All lines at or after the one containing "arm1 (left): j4", up to the last line of the material, must be repeated exactly, and no others.

== Recorded information

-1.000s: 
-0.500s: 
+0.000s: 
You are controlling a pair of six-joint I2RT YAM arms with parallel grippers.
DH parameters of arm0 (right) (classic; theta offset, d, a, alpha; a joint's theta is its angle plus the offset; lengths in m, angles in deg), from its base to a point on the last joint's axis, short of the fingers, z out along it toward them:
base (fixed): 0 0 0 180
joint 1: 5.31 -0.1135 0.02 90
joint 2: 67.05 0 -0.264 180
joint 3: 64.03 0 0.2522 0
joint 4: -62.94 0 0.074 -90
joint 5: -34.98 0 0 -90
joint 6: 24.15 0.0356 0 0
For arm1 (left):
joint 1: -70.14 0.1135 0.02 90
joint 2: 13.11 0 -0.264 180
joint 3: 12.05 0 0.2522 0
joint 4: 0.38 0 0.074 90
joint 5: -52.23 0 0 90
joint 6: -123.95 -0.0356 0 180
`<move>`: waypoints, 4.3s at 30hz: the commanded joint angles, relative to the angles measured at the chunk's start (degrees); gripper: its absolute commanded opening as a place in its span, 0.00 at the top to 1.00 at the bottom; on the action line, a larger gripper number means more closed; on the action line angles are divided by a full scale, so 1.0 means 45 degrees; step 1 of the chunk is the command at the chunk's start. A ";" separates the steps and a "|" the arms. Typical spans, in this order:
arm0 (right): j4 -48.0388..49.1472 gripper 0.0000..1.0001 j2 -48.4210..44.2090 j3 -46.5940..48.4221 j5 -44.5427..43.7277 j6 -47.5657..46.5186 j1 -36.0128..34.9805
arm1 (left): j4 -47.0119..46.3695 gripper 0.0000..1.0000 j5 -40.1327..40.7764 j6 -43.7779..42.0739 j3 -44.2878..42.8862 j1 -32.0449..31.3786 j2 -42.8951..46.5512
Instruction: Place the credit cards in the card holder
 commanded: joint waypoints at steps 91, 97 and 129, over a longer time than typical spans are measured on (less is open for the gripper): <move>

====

__Expected answer__
arm1 (left): j4 -47.0119..46.3695 gripper 0.0000..1.0000 j5 -40.1327..40.7764 j6 -43.7779..42.0739 j3 -44.2878..42.8862 j1 -32.0449..31.3786 j2 -42.8951..46.5512
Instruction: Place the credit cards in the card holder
 commanded: joint waypoints at steps 91, 97 and 129, over a longer time than typical spans are measured on (less is open for the gripper): <move>

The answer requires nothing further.